Male ZSF1-obese, ZSF1-lean hypertensive controls, and WKY (wild-type) controls were compared at 14w of age for extensive physiological phenotyping and LV tissue harvesting for unbiased metabolomics, RNA-sequencing, and assessment of mitochondrial morphology and function. Utilizing ZSF1-lean and WKY controls enabled a distinction between hypertension-driven molecular changes contributing to HFpEF pathology, versus hypertension + metabolic syndrome.
ZSF1-obese rats displayed numerous clinical features of HFpEF. Comparison of ZSF1-lean vs WKY (i.e., hypertension-exclusive effects) revealed metabolic remodeling suggestive of increased aerobic glycolysis, decreased β-oxidation, and dysregulated purine and pyrimidine metabolism with few transcriptional changes.
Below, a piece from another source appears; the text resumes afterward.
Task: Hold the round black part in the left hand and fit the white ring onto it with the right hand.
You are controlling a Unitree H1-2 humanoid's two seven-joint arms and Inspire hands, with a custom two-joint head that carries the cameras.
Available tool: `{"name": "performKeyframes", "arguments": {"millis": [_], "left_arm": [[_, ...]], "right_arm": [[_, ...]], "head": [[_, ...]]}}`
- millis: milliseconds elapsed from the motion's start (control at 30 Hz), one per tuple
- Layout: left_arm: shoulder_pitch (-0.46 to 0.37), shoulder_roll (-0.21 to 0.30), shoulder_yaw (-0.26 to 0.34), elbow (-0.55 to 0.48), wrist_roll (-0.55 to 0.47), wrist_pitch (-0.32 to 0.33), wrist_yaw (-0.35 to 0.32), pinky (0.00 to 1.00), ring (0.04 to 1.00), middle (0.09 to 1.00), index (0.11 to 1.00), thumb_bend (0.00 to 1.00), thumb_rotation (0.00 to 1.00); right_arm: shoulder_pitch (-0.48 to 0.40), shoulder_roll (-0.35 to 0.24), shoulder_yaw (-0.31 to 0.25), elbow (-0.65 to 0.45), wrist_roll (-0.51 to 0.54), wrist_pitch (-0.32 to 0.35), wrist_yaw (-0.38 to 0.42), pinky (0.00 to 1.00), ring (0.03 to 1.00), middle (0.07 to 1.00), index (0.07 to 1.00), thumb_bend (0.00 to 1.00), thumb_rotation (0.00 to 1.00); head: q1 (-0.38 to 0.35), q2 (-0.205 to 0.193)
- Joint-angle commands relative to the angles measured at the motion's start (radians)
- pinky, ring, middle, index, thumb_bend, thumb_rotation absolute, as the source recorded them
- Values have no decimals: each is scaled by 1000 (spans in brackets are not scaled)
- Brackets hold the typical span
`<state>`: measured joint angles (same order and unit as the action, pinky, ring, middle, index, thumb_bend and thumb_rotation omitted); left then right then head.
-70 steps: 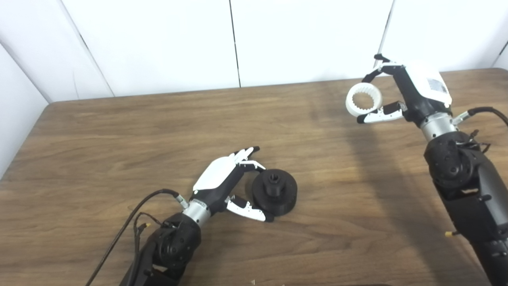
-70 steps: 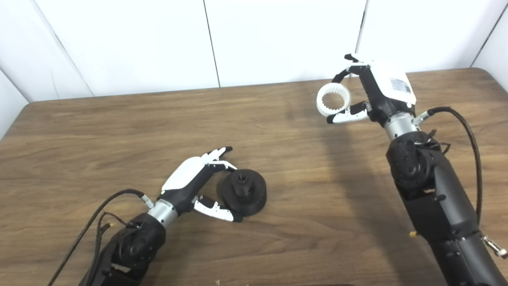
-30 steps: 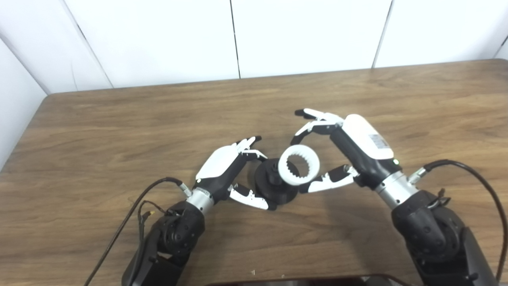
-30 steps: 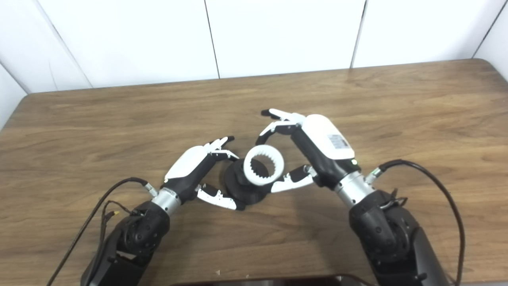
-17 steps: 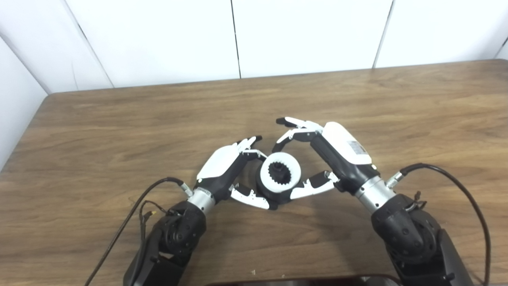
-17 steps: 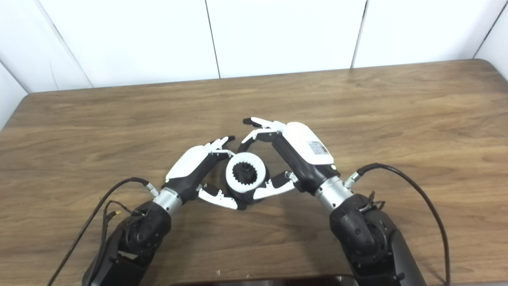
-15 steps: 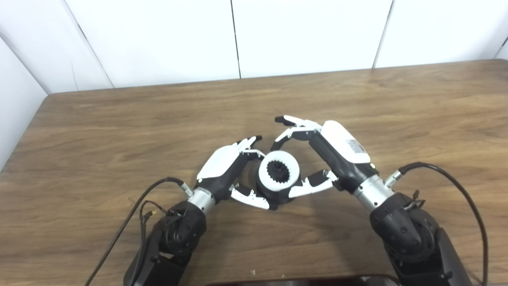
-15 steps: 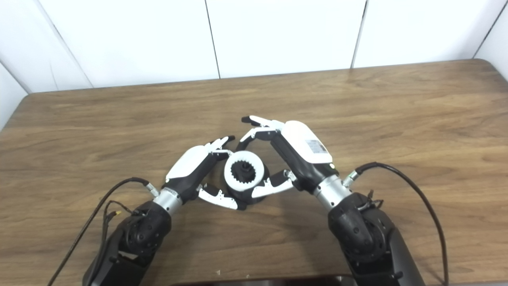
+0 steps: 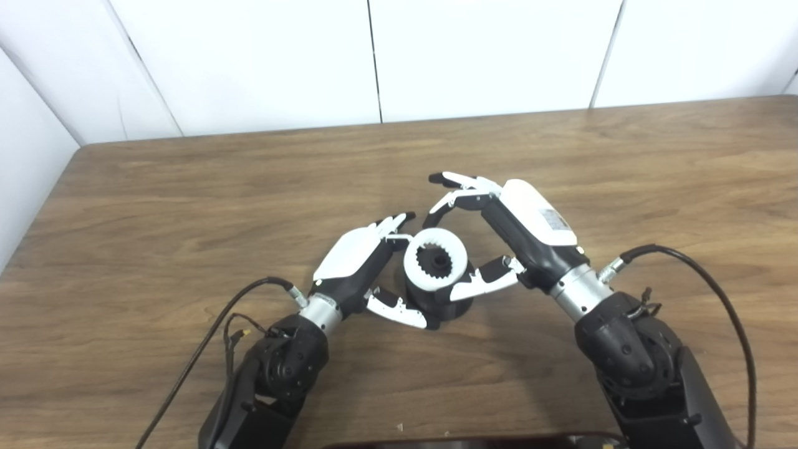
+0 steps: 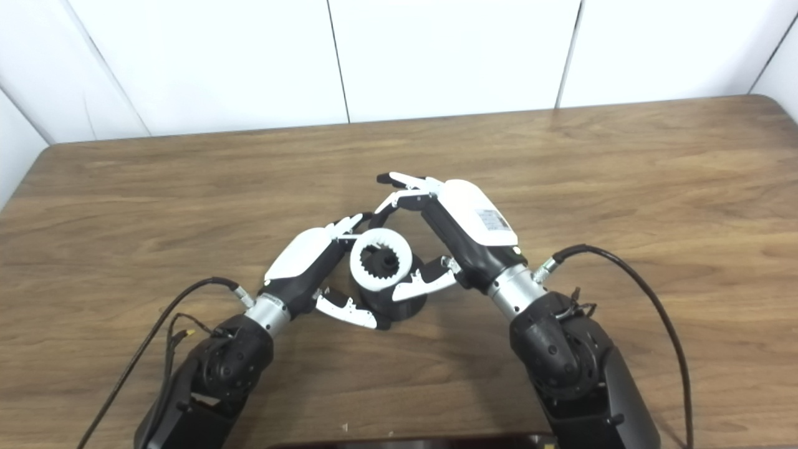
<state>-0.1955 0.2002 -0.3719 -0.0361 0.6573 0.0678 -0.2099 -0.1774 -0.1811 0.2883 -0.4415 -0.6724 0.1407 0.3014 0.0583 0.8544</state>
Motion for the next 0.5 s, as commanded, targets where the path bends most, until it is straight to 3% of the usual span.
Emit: {"name": "performKeyframes", "arguments": {"millis": [0,467], "left_arm": [[-32,-1,3,-23,-3,-5,-1,1000,1000,1000,613,993,375],[-36,9,16,-34,-18,-7,-15,1000,1000,1000,610,994,378]], "right_arm": [[-39,7,-8,-12,0,-23,-20,900,872,883,495,518,154],[-39,-12,-19,3,-5,-18,-12,905,871,882,495,518,155]], "head": [[-3,2],[-14,8]]}}
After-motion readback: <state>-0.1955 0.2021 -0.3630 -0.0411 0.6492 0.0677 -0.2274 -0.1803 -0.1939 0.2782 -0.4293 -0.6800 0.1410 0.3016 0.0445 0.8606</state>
ZSF1-obese rats displayed worsened metabolic remodeling and robust transcriptional remodeling highlighted by the upregulation of inflammatory genes and downregulation of the mitochondrial structure/function and cellular metabolic processes. Integrated network analysis of metabolomic and RNAseq datasets revealed downregulation of nearly all catabolic pathways contributing to energy production, manifesting in a marked decrease in the energetic state (i.e., reduced ATP/ADP, PCr/ATP). Cardiomyocyte ultrastructure analysis revealed decreased mitochondrial area, size, and cristae density, as well as increased lipid droplet content in HFpEF hearts. Mitochondrial function was also impaired as demonstrated by decreased substrate-mediated respiration and dysregulated calcium handling.
Collectively, the integrated omics approach applied here provides a framework to uncover novel genes, metabolites, and pathways underlying HFpEF, with an emphasis on mitochondrial energy metabolism as a potential target for intervention.
射血分数保留的心力衰竭(HFpEF)约占心力衰竭病例的50%,且尚无有效治疗方法。ZSF1肥胖大鼠模型再现了HFpEF的众多临床特征,包括高血压、肥胖、代谢综合征、运动不耐受和左心室舒张功能障碍。在此,我们采用系统生物学方法来定义早期代谢和转录特征,以深入了解导致HFpEF发生发展的机制。
在14周龄时,对雄性ZSF1肥胖大鼠、ZSF1瘦型高血压对照大鼠和WKY(野生型)对照大鼠进行广泛的生理表型分析,并采集左心室组织用于无偏向代谢组学、RNA测序以及线粒体形态和功能评估。利用ZSF1瘦型大鼠和WKY对照大鼠能够区分导致HFpEF病理的高血压驱动的分子变化与高血压+代谢综合征。
ZSF1肥胖大鼠表现出HFpEF的众多临床特征。ZSF1瘦型大鼠与WKY大鼠的比较(即仅高血压的影响)显示代谢重塑,提示有氧糖酵解增加、β-氧化减少以及嘌呤和嘧啶代谢失调,转录变化较少。ZSF1肥胖大鼠表现出更严重的代谢重塑和强烈的转录重塑,其特征为炎症基因上调以及线粒体结构/功能和细胞代谢过程下调。代谢组学和RNA测序数据集的综合网络分析显示,几乎所有有助于能量产生的分解代谢途径均下调,表现为能量状态显著降低(即ATP/ADP、PCr/ATP降低)。心肌细胞超微结构分析显示,HFpEF心脏中的线粒体面积、大小和嵴密度降低,脂滴含量增加。线粒体功能也受损,表现为底物介导的呼吸减少和钙处理失调。
总体而言,本文应用的综合组学方法提供了一个框架,以揭示HFpEF潜在的新基因、代谢物和途径,重点是将线粒体能量代谢作为潜在的干预靶点。